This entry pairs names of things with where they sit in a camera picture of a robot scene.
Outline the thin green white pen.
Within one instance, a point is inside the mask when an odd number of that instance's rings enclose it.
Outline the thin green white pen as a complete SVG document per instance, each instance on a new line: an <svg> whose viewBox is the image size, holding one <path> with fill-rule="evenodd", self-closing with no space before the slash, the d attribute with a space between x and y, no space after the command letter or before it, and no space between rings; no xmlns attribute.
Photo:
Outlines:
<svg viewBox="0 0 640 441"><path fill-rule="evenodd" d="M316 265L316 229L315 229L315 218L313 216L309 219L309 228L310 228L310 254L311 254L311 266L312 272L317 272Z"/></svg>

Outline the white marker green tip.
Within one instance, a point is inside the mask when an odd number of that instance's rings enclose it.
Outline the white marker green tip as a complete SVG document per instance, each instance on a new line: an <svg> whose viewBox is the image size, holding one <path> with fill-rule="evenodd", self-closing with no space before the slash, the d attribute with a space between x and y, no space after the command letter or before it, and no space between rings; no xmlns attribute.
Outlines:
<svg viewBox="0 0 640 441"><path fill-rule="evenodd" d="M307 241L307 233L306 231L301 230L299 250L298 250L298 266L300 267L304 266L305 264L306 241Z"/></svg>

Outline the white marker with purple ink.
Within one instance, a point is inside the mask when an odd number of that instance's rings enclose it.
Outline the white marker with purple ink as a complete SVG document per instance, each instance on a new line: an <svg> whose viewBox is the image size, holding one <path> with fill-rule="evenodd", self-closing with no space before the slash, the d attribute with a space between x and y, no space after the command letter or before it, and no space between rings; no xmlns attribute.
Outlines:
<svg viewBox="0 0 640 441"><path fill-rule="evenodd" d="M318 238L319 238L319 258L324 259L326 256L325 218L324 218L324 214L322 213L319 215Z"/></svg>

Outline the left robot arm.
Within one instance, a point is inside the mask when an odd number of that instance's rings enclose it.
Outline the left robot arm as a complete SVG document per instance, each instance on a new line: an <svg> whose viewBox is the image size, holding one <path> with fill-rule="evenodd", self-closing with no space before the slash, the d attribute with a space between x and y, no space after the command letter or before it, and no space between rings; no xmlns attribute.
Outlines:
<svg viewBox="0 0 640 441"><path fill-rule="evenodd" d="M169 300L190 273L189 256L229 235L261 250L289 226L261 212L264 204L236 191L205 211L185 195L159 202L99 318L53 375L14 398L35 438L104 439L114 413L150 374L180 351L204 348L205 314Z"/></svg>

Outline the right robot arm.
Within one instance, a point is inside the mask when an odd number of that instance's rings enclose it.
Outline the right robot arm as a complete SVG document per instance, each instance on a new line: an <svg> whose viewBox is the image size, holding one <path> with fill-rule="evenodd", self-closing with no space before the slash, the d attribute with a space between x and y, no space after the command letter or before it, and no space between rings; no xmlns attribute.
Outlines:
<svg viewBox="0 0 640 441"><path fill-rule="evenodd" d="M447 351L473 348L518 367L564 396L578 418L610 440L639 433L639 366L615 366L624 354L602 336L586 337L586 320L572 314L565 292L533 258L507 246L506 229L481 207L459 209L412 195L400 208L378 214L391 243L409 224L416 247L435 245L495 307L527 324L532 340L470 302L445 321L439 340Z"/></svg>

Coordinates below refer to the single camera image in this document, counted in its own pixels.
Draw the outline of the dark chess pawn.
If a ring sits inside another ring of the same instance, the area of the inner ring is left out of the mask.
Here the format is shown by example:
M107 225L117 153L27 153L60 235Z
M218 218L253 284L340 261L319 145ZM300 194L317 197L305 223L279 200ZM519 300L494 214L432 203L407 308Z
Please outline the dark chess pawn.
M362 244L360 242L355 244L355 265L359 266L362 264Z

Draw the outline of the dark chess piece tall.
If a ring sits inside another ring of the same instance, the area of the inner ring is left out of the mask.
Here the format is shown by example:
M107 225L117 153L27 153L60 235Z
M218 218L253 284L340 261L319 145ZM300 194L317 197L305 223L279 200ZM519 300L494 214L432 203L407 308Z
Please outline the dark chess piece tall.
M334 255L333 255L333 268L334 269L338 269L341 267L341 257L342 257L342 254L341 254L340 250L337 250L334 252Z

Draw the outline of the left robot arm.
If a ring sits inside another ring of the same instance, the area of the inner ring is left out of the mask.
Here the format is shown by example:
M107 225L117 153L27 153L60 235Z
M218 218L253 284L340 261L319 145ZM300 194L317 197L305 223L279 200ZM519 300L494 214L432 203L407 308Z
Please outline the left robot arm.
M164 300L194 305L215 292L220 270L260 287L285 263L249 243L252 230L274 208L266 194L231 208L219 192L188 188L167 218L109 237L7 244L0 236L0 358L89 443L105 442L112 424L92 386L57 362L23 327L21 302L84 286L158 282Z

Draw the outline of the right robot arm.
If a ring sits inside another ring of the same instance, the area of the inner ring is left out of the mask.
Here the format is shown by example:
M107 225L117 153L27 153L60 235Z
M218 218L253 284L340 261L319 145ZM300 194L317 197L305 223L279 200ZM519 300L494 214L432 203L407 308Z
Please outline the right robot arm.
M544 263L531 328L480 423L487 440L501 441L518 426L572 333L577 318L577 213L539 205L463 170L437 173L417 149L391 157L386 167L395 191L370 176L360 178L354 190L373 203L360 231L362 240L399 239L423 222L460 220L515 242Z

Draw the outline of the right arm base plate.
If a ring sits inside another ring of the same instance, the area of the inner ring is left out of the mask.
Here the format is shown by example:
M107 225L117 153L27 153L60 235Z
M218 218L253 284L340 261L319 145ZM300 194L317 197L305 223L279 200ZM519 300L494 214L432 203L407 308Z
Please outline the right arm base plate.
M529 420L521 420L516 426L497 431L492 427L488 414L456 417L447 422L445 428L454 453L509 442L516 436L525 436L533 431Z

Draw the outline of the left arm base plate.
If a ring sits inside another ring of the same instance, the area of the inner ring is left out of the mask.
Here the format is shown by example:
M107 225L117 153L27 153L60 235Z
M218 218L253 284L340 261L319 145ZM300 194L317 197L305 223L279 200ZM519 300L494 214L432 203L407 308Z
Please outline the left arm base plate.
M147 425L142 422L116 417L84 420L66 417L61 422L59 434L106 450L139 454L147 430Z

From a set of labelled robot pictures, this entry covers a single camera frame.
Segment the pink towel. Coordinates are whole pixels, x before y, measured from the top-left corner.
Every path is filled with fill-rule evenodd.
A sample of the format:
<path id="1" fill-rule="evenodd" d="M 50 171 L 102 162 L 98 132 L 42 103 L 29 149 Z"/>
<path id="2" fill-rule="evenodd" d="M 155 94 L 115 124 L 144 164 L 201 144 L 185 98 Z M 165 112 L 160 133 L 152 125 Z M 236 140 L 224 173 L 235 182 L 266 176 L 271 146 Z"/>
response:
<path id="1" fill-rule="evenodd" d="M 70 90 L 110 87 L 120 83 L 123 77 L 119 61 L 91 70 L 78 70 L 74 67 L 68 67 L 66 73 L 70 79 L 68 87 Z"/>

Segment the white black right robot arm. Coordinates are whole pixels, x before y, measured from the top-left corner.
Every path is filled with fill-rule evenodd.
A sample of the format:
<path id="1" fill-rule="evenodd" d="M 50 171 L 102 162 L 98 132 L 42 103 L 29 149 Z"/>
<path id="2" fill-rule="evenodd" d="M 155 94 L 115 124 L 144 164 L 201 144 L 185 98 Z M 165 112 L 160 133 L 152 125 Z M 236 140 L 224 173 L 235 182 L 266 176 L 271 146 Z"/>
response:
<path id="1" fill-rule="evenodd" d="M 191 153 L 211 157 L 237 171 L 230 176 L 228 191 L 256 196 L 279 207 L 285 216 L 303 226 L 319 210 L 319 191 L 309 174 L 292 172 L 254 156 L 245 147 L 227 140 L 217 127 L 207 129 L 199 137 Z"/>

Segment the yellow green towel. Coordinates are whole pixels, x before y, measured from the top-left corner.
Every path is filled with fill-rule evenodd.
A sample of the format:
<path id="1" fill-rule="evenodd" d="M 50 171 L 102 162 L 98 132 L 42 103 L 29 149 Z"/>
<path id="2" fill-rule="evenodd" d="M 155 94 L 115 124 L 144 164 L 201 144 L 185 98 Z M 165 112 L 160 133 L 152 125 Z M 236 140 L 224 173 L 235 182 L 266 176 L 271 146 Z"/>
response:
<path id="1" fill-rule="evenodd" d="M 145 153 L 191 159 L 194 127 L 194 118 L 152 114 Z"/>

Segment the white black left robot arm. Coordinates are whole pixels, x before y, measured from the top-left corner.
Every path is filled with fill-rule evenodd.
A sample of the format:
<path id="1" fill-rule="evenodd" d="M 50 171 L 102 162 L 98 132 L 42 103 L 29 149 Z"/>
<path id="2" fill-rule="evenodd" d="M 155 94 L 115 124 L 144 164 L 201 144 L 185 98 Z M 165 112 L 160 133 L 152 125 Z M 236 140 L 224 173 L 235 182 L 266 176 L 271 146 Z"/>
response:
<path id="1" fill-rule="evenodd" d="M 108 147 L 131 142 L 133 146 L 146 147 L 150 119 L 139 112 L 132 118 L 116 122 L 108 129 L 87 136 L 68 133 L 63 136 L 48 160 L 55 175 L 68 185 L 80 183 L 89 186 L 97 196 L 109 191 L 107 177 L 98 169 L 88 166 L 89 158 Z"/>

= = = = =

◆ **YOUR GOAL**:
When you reach the line containing "Outline the left robot arm as" in the data above, start copying exactly, and stop after the line containing "Outline the right robot arm as".

◆ **WORKED SOLUTION**:
Outline the left robot arm as a complete SVG document per instance, each instance on a new line: an <svg> whose viewBox is the image size, holding one <path> with fill-rule="evenodd", self-closing with no space before the slash, the d attribute with a space between x and y, no space after the command letter or before it, and no space between rings; no xmlns attribute.
Outlines:
<svg viewBox="0 0 640 441"><path fill-rule="evenodd" d="M169 300L190 273L189 256L229 235L261 250L289 226L261 212L264 204L236 191L205 211L185 195L159 202L99 318L53 375L14 398L35 438L104 439L114 413L150 374L180 351L204 348L205 314Z"/></svg>

Outline the right robot arm.
Within one instance, a point is inside the mask when an odd number of that instance's rings enclose it.
Outline the right robot arm as a complete SVG document per instance, each instance on a new line: an <svg> whose viewBox is the image size, holding one <path> with fill-rule="evenodd", self-closing with no space before the slash, the d attribute with a space between x and y, no space after the command letter or before it, and no space between rings; no xmlns attribute.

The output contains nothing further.